The last 12 months or so has seen a lot of ‘Big Data’ POCs being initiated in our world. The most frequent objective from both the customer side and the Hadoop vendors that we talk to seems to be ‘data warehouse application migration' or 'offloading’. So what do we mean by ‘offloading’, why is it such a common objective and can it be achieved using Hadoop?
Data warehouse application migration (offloading) means moving an existing workload elsewhere. ‘Re-platforming’ or ‘re-homing’ is another way to view it. Good old-fashioned application migration is ultimately what it boils down to.
Data warehouse application migration can consist of the ETL workload being moved elsewhere, or user queries/applications being satisfied outside of the enterprise data warehouse (EDW). Maybe even both.
Re-homing ETL workloads implies that the EDW is/was being used as a data transformation engine in an ‘ELT(L)” style ETL architecture. The re-homing of ETL workloads onto a Hadoop cluster seems to be the main use case we’ve encountered thus far in cases where Hadoop is used in conjunction with an existing EDW. No big surprises there.
Offloading business applications and/or ad hoc queries is of far more interest, and more likely to be the main Big Data POC objective, based on our recent experiences. So what would an alternative to the EDW - by which most folks currently mean Hadoop, and more specifically Hive - have to deliver in order for data warehouse application migration to succeed? Glad you asked…
There are several key EDW capabilities that are probably taken for granted:
• cost-based optimiser (CBO)
• workload management (WM)
In a nutshell, the EDW allows us to run SQL queries of any complexity. The SQL is usually, but not always, turned into an efficient plan by the cost-based optimiser (CBO). The competition for CPU and IO resources is managed by the workload management (WM) sub-system to ensure optimal system throughput. So far so good.
For successful data warehouse application migration to Hadoop, we are going to need good SQL coverage, a robust cost-based query optimiser (CBO) and a workload management (WM) capability to keep it all ticking along. Three core capabilities - that's all, we're not greedy!
Taking SQL first, for most folks doing data warehouse type queries this is delivered in Hadoop via Hive. Support for basic operations such as UPDATE, INSERT and DELETE is delivered in Hive from version 0.13 (Hive 13) onwards - ‘adding ACID to Hive’. Given how recently basic SQL operations such as these have been added to Hive, those that expect a seamless migration of SQL applications from their existing EDW are likely to be somewhat disappointed.

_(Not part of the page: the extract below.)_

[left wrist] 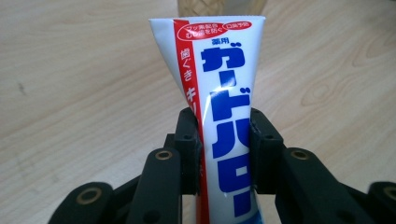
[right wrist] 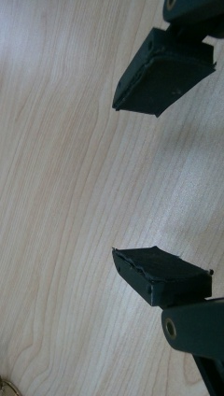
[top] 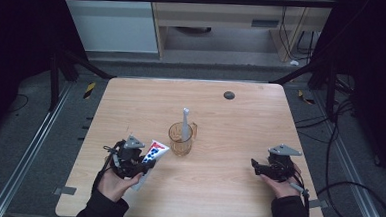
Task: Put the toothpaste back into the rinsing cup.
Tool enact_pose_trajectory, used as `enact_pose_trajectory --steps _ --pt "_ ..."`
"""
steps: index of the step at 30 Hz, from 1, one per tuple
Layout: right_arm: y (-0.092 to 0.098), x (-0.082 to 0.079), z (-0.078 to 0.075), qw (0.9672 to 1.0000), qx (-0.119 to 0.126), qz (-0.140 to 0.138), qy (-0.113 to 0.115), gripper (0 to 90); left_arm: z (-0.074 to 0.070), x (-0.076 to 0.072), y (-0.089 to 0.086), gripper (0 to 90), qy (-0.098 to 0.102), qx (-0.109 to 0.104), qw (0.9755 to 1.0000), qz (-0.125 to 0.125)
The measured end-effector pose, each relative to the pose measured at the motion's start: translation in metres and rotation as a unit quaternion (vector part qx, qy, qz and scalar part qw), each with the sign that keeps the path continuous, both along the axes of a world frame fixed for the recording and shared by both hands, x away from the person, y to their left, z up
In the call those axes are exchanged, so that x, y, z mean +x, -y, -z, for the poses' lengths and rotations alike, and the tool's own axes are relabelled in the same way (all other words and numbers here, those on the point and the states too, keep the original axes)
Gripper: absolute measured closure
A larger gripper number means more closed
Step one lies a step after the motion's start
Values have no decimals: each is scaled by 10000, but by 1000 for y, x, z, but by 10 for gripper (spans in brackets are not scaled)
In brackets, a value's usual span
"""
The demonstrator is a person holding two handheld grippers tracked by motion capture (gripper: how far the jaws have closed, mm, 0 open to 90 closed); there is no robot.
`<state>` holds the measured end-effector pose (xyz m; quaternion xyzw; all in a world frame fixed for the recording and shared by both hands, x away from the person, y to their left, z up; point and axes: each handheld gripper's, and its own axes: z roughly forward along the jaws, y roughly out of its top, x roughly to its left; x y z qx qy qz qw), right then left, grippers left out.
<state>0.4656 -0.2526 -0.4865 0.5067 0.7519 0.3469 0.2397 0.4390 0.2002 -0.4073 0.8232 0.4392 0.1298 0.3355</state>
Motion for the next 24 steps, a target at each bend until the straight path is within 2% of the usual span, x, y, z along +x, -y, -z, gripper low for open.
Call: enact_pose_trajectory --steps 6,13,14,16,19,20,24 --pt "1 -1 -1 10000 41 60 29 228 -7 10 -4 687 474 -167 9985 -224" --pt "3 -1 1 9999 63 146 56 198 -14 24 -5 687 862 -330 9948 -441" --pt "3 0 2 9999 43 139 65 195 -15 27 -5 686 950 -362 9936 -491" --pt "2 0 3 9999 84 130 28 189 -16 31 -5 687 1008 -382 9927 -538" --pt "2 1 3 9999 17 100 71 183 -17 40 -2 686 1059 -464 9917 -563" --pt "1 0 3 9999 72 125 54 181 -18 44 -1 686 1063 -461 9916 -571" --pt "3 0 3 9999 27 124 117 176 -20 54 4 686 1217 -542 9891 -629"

The Hive cost based optimiser (CBO) can be described as rudimentary at best at present. It is being addressed by the Optiq project. It’s a long journey from where we are now to a cost-based optimiser that can be relied on to almost always come up with an efficient plan. As Teradata’s CTO Stephen Brobst put it: “With Hadoop, you are the optimiser. Good luck with that”. We couldn’t agree more.
Of the 3 main EDW capabilities that we take for granted, workload management (WM) is usually the one that gets developed last. Without workload management the system throughput will frustrate and disappoint most folks. There’s nothing worse than a short job sitting waiting for hours behind a long running job that happened to be submitted first. Initiatives such as Yarn and Tez are designed to speed things up in general within the Hadoop cluster, but that’s not the same as managing the conflicting demands from different users/departments/applications.
So, what chance have we currently got of moving non-ETL applications off the production EDW platform and onto Hadoop, and specifically Hive? That’s the $64k question.
At one end of the spectrum, carefully selected applications could be migrated so long as some SQL development is performed to make the applications Hive-friendly. So far so good. Just don't expect existing SQL code to run 'as is'.
At the other end of the spectrum, could the entire EDW workload be moved to Hive? As it stands today, not a chance. No sir. That would be a ‘career limiting move’. Sorry to disappoint the CFO and all that.
To achieve data warehouse application migration most folks will need another platform that supports those features they probably take for granted at present: SQL, CBO and WM (see above).
SQL, CBO and WM are currently best delivered by a DBMS designed specifically for data warehousing, More specifically we'd recommend a massively parallel processing (MPP) DBMS to ensure linear scalability. No doubt a lot of folks exploring EDW application migration as part of a Big Data POC are already MPP users. No surprises there.
Moving to a different MPP platform to enable relatively pain-free data warehouse application migration will either entail:
moving to a different platform from the existing EDW supplier
changing EDW suppliers
Moving from one EDW supplier to another is not always as painful as most folks assume. For an MPP-to-MPP move, thankfully it's ‘just SQL’.
Finally, what motivation is there to want to carry out data warehouse application migration ? As ever, cost reduction of course!